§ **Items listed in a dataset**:
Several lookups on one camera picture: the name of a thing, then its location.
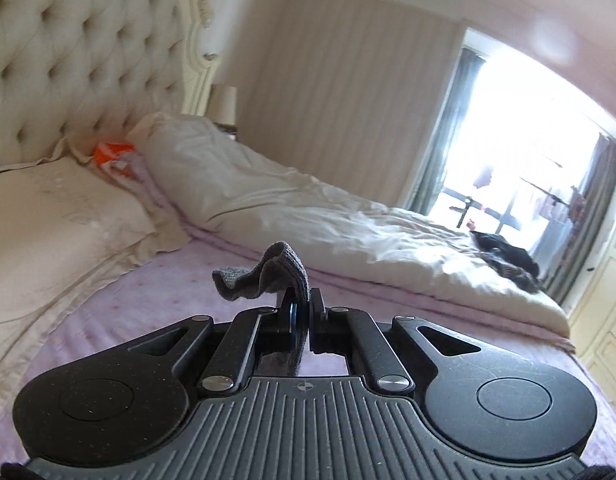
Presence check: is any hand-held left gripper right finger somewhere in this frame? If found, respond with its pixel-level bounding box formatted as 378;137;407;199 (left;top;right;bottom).
308;287;494;396

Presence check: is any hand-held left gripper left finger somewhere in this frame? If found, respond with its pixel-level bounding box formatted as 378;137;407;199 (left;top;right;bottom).
120;287;302;396

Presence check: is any grey knit sweater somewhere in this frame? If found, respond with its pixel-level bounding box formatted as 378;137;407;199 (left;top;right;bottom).
212;241;310;377

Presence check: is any pile of dark clothes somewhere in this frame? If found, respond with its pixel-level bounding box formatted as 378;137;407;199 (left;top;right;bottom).
470;231;541;293

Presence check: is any clothes drying rack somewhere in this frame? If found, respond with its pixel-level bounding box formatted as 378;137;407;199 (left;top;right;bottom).
448;160;589;241

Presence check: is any cream duvet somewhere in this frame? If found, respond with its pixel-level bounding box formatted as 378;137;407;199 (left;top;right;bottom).
127;112;571;353

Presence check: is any bed with purple patterned sheet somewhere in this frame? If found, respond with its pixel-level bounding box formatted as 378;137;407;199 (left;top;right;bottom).
0;160;616;466

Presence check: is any table lamp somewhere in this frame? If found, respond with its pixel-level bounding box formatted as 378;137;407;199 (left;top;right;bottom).
208;84;238;129

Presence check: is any grey curtain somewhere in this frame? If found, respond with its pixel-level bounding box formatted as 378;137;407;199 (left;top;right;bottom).
410;47;487;216
530;132;616;306

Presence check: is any orange and white cloth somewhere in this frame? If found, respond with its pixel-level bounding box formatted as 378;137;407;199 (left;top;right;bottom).
92;141;136;178

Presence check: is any cream pillow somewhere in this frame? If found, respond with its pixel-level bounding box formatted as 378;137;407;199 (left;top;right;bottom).
0;156;191;406

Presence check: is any cream wardrobe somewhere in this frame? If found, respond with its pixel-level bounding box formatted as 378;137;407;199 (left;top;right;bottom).
568;240;616;411

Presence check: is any cream tufted headboard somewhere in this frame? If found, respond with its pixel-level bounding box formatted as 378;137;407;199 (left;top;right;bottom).
0;0;224;171

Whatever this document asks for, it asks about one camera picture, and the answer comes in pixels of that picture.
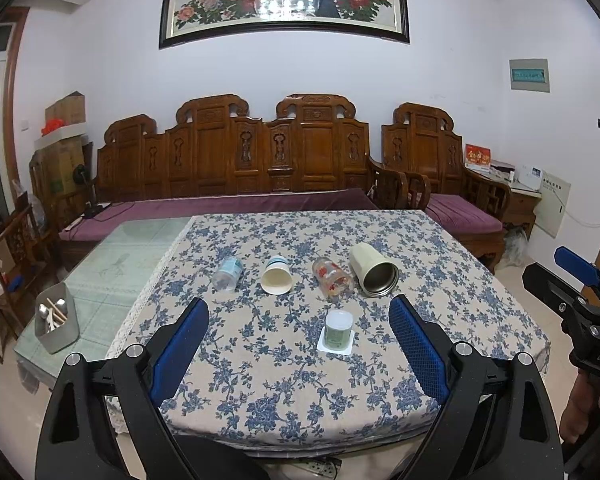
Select short purple seat cushion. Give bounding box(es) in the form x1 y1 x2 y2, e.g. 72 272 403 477
424 193 507 242

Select cream steel tumbler cup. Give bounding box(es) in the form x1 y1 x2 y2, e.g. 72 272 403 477
349 242 399 299

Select long purple seat cushion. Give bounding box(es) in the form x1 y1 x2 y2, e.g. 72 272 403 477
59 187 380 245

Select wooden door frame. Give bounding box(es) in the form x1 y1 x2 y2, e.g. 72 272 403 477
0 7 32 200

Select grey utensil holder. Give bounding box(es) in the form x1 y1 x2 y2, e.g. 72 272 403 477
34 282 80 355

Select white telephone device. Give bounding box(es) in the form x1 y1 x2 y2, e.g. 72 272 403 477
512 162 545 192

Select white printer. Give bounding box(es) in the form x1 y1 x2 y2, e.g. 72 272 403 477
488 159 517 182

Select blue floral tablecloth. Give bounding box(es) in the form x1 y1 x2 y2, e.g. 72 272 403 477
105 209 551 450

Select clear plastic cup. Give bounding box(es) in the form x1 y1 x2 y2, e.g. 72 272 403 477
212 256 244 293

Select small green white cup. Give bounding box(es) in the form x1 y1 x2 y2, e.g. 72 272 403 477
325 309 354 352

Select large cardboard box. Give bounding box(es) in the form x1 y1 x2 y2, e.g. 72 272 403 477
32 136 94 197

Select person's right hand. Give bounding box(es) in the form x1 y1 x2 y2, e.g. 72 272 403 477
559 374 595 445

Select wooden side table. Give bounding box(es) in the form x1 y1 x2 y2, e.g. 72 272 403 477
504 180 539 242

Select carved wooden sofa bench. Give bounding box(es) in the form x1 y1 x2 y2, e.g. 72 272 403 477
94 93 410 221

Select carved wooden armchair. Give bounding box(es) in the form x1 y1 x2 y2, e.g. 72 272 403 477
380 102 514 273

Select small cardboard box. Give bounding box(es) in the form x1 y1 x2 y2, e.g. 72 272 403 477
44 91 87 129

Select white power strip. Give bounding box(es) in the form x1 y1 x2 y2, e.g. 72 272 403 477
300 457 344 479

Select white square coaster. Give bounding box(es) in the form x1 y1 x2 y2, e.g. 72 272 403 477
316 327 357 357

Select green glass-topped table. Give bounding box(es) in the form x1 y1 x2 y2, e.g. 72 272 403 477
12 217 197 391

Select red gift box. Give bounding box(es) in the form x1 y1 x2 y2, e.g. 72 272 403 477
463 143 492 169

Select wooden side chair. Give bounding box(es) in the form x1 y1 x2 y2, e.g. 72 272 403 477
0 204 47 365

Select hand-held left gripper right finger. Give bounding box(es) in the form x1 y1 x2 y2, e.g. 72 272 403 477
387 294 565 480

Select wall electrical panel box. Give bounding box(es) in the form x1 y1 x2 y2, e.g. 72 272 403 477
509 58 551 94

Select framed floral painting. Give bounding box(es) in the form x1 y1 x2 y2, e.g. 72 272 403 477
158 0 411 51

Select cream wall cabinet panel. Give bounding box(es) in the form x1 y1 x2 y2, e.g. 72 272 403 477
535 170 572 239

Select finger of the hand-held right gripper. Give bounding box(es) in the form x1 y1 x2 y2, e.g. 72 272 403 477
522 262 590 319
553 246 600 307

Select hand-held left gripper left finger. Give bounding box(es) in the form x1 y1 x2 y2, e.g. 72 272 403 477
34 296 211 480

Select clear plastic bag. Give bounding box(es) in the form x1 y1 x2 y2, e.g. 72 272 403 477
502 225 532 269

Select glass cup with red print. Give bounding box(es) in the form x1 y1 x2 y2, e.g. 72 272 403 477
312 257 355 302

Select black desk fan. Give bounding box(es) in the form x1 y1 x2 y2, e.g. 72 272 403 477
72 162 95 217

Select white paper cup blue stripes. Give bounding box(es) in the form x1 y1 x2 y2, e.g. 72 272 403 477
260 256 293 295

§ **WHAT TO WORK ON**: Repeat each entry above exactly, passing over any images.

§ **WRITTEN RESPONSE**:
Several lookups on one camera picture: the name of a thing, then its location.
Presence check: is any hand-held left gripper right finger somewhere in this frame? If found, respond with its pixel-level bounding box formatted as 378;137;407;199 (left;top;right;bottom).
308;287;494;396

Presence check: is any hand-held left gripper left finger somewhere in this frame? If found, respond with its pixel-level bounding box formatted as 378;137;407;199 (left;top;right;bottom).
120;287;302;396

Presence check: is any grey knit sweater somewhere in this frame? If found, respond with its pixel-level bounding box formatted as 378;137;407;199 (left;top;right;bottom).
212;241;310;377

Presence check: is any pile of dark clothes somewhere in this frame? If found, respond with its pixel-level bounding box formatted as 378;137;407;199 (left;top;right;bottom).
470;231;541;293

Presence check: is any clothes drying rack somewhere in this frame? If found, respond with its pixel-level bounding box formatted as 378;137;407;199 (left;top;right;bottom).
448;160;589;241

Presence check: is any cream duvet somewhere in this frame? If found, respond with its pixel-level bounding box formatted as 378;137;407;199 (left;top;right;bottom).
127;112;571;353

Presence check: is any bed with purple patterned sheet somewhere in this frame? If found, respond with its pixel-level bounding box formatted as 378;137;407;199 (left;top;right;bottom).
0;160;616;466

Presence check: is any table lamp somewhere in this frame? If found, respond with its pixel-level bounding box formatted as 378;137;407;199 (left;top;right;bottom).
208;84;238;129

Presence check: is any grey curtain somewhere in this frame? If found, respond with its pixel-level bounding box formatted as 378;137;407;199 (left;top;right;bottom).
410;47;487;216
530;132;616;306

Presence check: is any orange and white cloth somewhere in this frame? If found, respond with its pixel-level bounding box formatted as 378;137;407;199 (left;top;right;bottom).
92;141;136;178

Presence check: is any cream pillow somewhere in this frame? If found, respond with its pixel-level bounding box formatted as 378;137;407;199 (left;top;right;bottom).
0;156;191;406

Presence check: is any cream wardrobe somewhere in this frame? If found, respond with its pixel-level bounding box formatted as 378;137;407;199 (left;top;right;bottom).
568;240;616;411

Presence check: is any cream tufted headboard somewhere in this frame? If found, respond with its pixel-level bounding box formatted as 378;137;407;199 (left;top;right;bottom).
0;0;224;171

Whatever this document asks for, it asks about one camera picture, and the answer comes in pixels of that picture.
Select short purple seat cushion. Give bounding box(es) in the form x1 y1 x2 y2, e.g. 72 272 403 477
424 193 507 242

Select cream steel tumbler cup. Give bounding box(es) in the form x1 y1 x2 y2, e.g. 72 272 403 477
349 242 399 299

Select long purple seat cushion. Give bounding box(es) in the form x1 y1 x2 y2, e.g. 72 272 403 477
59 187 380 245

Select wooden door frame. Give bounding box(es) in the form x1 y1 x2 y2, e.g. 72 272 403 477
0 7 32 200

Select grey utensil holder. Give bounding box(es) in the form x1 y1 x2 y2, e.g. 72 272 403 477
34 282 80 355

Select white telephone device. Give bounding box(es) in the form x1 y1 x2 y2, e.g. 72 272 403 477
512 162 545 192

Select white printer. Give bounding box(es) in the form x1 y1 x2 y2, e.g. 72 272 403 477
488 159 517 182

Select blue floral tablecloth. Give bounding box(es) in the form x1 y1 x2 y2, e.g. 72 272 403 477
105 209 551 450

Select clear plastic cup. Give bounding box(es) in the form x1 y1 x2 y2, e.g. 72 272 403 477
212 256 244 293

Select small green white cup. Give bounding box(es) in the form x1 y1 x2 y2, e.g. 72 272 403 477
325 309 354 352

Select large cardboard box. Give bounding box(es) in the form x1 y1 x2 y2, e.g. 72 272 403 477
32 136 94 197

Select person's right hand. Give bounding box(es) in the form x1 y1 x2 y2, e.g. 72 272 403 477
559 374 595 445

Select wooden side table. Give bounding box(es) in the form x1 y1 x2 y2, e.g. 72 272 403 477
504 180 539 242

Select carved wooden sofa bench. Give bounding box(es) in the form x1 y1 x2 y2, e.g. 72 272 403 477
94 93 410 221

Select carved wooden armchair. Give bounding box(es) in the form x1 y1 x2 y2, e.g. 72 272 403 477
380 102 514 273

Select small cardboard box. Give bounding box(es) in the form x1 y1 x2 y2, e.g. 72 272 403 477
44 91 87 129

Select white power strip. Give bounding box(es) in the form x1 y1 x2 y2, e.g. 72 272 403 477
300 457 344 479

Select white square coaster. Give bounding box(es) in the form x1 y1 x2 y2, e.g. 72 272 403 477
316 327 357 357

Select green glass-topped table. Give bounding box(es) in the form x1 y1 x2 y2, e.g. 72 272 403 477
12 217 197 391

Select red gift box. Give bounding box(es) in the form x1 y1 x2 y2, e.g. 72 272 403 477
463 143 492 169

Select wooden side chair. Give bounding box(es) in the form x1 y1 x2 y2, e.g. 72 272 403 477
0 204 47 365

Select hand-held left gripper right finger. Give bounding box(es) in the form x1 y1 x2 y2, e.g. 72 272 403 477
387 294 565 480

Select wall electrical panel box. Give bounding box(es) in the form x1 y1 x2 y2, e.g. 72 272 403 477
509 58 551 94

Select framed floral painting. Give bounding box(es) in the form x1 y1 x2 y2, e.g. 72 272 403 477
158 0 411 51

Select cream wall cabinet panel. Give bounding box(es) in the form x1 y1 x2 y2, e.g. 72 272 403 477
535 170 572 239

Select finger of the hand-held right gripper. Give bounding box(es) in the form x1 y1 x2 y2, e.g. 72 272 403 477
522 262 590 319
553 246 600 307

Select hand-held left gripper left finger. Give bounding box(es) in the form x1 y1 x2 y2, e.g. 72 272 403 477
34 296 211 480

Select clear plastic bag. Give bounding box(es) in the form x1 y1 x2 y2, e.g. 72 272 403 477
502 225 532 269

Select glass cup with red print. Give bounding box(es) in the form x1 y1 x2 y2, e.g. 72 272 403 477
312 257 355 302

Select black desk fan. Give bounding box(es) in the form x1 y1 x2 y2, e.g. 72 272 403 477
72 162 95 217

Select white paper cup blue stripes. Give bounding box(es) in the form x1 y1 x2 y2, e.g. 72 272 403 477
260 256 293 295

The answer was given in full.